In 2006 in a paper titled “Picking Pyknons out of the Human Genome” published in Cell Volume 125, Issue 5 , 2 June 2006, Pages 836-838, Meynert et al argue that there may be an unknown role for Pyknons, warning however that:
A frustration for computer scientists is that although DNA sequences are easy to analyze, interpreting why a sequence pattern in a genome is nonrandom is much harder to pin down. For example, patterns that appear many times in a genome might not be functionally important. Many dispersed repeats and retrotransposed pseudogenes also generate considerable numbers of related patterns in the genome. The authors point that although nearly all pyknons (99.9%) show some overlap with repeat elements, there are at least 50,000 instances of pyknons that show no overlap with repeat elements as defined by RepeatMasker (Smit et al., 1996). However, most pyknons (90%) are found at least half of the time in repeat regions, meaning that the vast majority of pyknon instances are in classical repeats.
So if these observations can in principle be explained by random sequence evolution by duplication processes, then how do we determine, once again, if there is true intelligent design to be found? Intelligent Design does not give us any answers here. Remember, all it can do is detect ‘design’ where design can include apparent or actual design, without providing ANY tools to differentiate between the two.

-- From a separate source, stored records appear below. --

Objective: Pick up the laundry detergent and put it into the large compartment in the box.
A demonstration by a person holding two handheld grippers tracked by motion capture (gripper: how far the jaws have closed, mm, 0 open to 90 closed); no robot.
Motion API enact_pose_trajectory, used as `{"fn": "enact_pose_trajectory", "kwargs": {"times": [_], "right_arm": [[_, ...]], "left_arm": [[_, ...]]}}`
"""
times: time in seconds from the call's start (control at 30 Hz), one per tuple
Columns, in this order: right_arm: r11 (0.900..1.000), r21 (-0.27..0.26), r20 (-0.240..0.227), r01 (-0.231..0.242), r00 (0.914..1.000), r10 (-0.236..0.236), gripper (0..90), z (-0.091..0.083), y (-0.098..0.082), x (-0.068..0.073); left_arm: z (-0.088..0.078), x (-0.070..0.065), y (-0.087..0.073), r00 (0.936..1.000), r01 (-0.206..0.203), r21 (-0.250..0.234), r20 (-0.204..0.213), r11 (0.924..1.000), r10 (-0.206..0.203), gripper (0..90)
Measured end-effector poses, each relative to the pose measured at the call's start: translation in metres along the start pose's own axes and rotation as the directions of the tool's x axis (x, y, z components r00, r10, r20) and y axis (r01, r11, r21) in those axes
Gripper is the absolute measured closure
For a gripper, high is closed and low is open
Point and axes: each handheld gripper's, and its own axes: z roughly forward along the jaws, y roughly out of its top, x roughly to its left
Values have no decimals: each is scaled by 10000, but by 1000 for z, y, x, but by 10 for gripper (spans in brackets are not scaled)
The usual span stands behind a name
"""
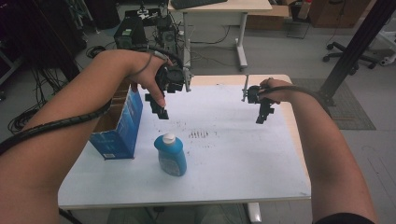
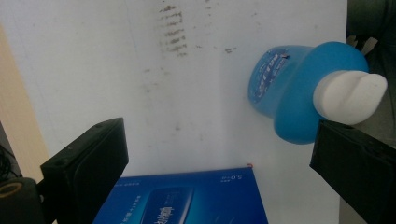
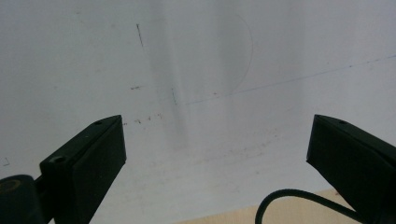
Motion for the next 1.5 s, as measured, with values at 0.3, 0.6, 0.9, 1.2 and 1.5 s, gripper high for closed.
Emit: {"fn": "enact_pose_trajectory", "kwargs": {"times": [0.3,0.6,0.9,1.2,1.5], "right_arm": [[10000,7,8,-30,10000,30,44,1,2,3],[10000,-56,47,57,10000,-57,44,-1,6,6],[9999,-76,61,123,9999,-123,43,-2,10,8],[9999,-46,82,120,9999,-119,45,-2,10,11],[9999,-95,76,70,9999,-70,44,-2,7,12]], "left_arm": [[-5,-17,3,9996,-285,-49,-17,9996,284,42],[-7,-29,3,9993,-385,-98,-11,9992,385,42],[-9,-40,4,9988,-488,-72,43,9988,488,43],[-5,-55,9,9975,-711,8,45,9975,711,41],[7,-60,7,9977,-660,-91,167,9978,661,41]]}}
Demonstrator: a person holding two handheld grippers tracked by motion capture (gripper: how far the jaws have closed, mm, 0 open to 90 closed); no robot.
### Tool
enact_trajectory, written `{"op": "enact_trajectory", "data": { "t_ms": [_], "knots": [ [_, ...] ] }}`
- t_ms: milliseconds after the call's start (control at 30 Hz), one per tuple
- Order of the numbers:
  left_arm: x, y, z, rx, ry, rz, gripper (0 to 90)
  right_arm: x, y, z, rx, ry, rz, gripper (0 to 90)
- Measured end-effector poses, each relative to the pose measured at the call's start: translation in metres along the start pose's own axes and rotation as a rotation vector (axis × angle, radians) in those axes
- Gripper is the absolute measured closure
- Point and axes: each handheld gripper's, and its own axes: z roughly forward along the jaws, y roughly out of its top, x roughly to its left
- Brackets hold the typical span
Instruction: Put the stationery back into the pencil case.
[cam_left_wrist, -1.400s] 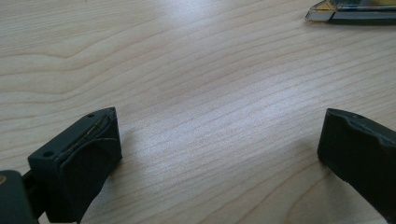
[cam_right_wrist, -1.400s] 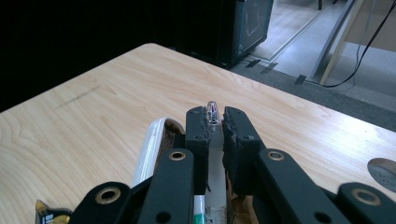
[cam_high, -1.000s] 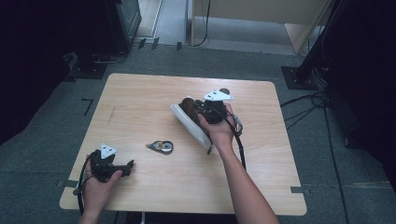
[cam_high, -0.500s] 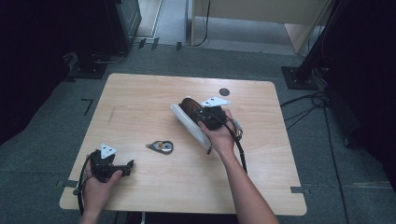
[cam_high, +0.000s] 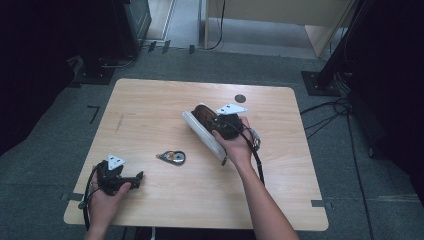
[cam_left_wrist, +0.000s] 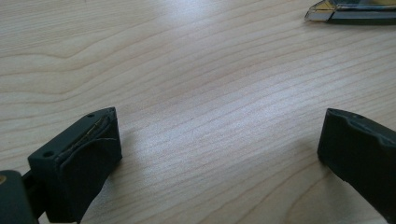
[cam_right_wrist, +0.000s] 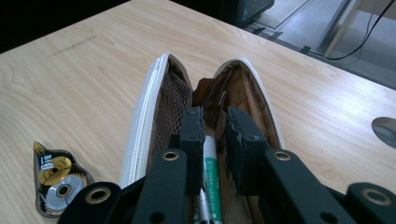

While ID is forced to remain hiding in the shadows of our ignorance, science is pushing forward, trying to unravel the ‘mystery’ of Junk DNA.
As a side note, the usefulness of “Junk DNA” dates back to as early as 1978
The usefulness of noncoding DNA for mapping human disease genes has been known for at least 25 years. In 1978, Y. W. Kan and Andres Dozy published a paper in The Lancet in which they used a variation in the flanking DNA of the beta-globin gene in the first successful prenatal genetic diagnosis of sickle cell anemia.
See Pubmed
As is explained by W. Maxwell Cowan et al in a review paper published in Annual Review of Neuroscience Vol. 23: 343-391 (Volume publication date March 2000) titled The Emergence of Modern Neuroscience: Some Implications for Neurology and Psychiatry
A major advance in the study of human genetic disorders occurred in the early 1980s with the development of restriction fragment length polymorphism analysis. Until that time, the genetic markers used to track genes and their mutations in human chromosomes were based solely on variations in coding regions of DNA, expressed ultimately as proteins. The common markers were blood group antigens, certain enzymes, and the antigens of the histocompatibility complex. However, DNA encoding gene products probably accounts for less than 10% of the human genome; more than 90% of the genome contains noncoding sequences, previously referred to as junk DNA. In 1980, Botstein et al (1980) realized that polymorphic sites could be recognized using restriction endonucleases. They pointed out that in the limit, single–base pair changes, which are genome specific and are tied to how closely individuals are related, can be detected by changes in restriction digest patterns. And it is important that these single–base pair changes are diagnostic even when the nucleotide changes occur in noncoding regions. These restriction fragment length polymorphisms (RFLPs) allowed saturation of the human genome with markers in noncoding as well as coding DNA regions, and this broad coverage made it easier to pinpoint the chromosomal loci of inherited diseases. Indeed, even before the report by Botstein and his colleagues, Kan and colleagues (Kan & Dozy 1978, Kan et al 1980) were able to show how RFLP analysis could be used for the prenatal diagnosis of a clinical disorder (in this case, sickle-cell anemia).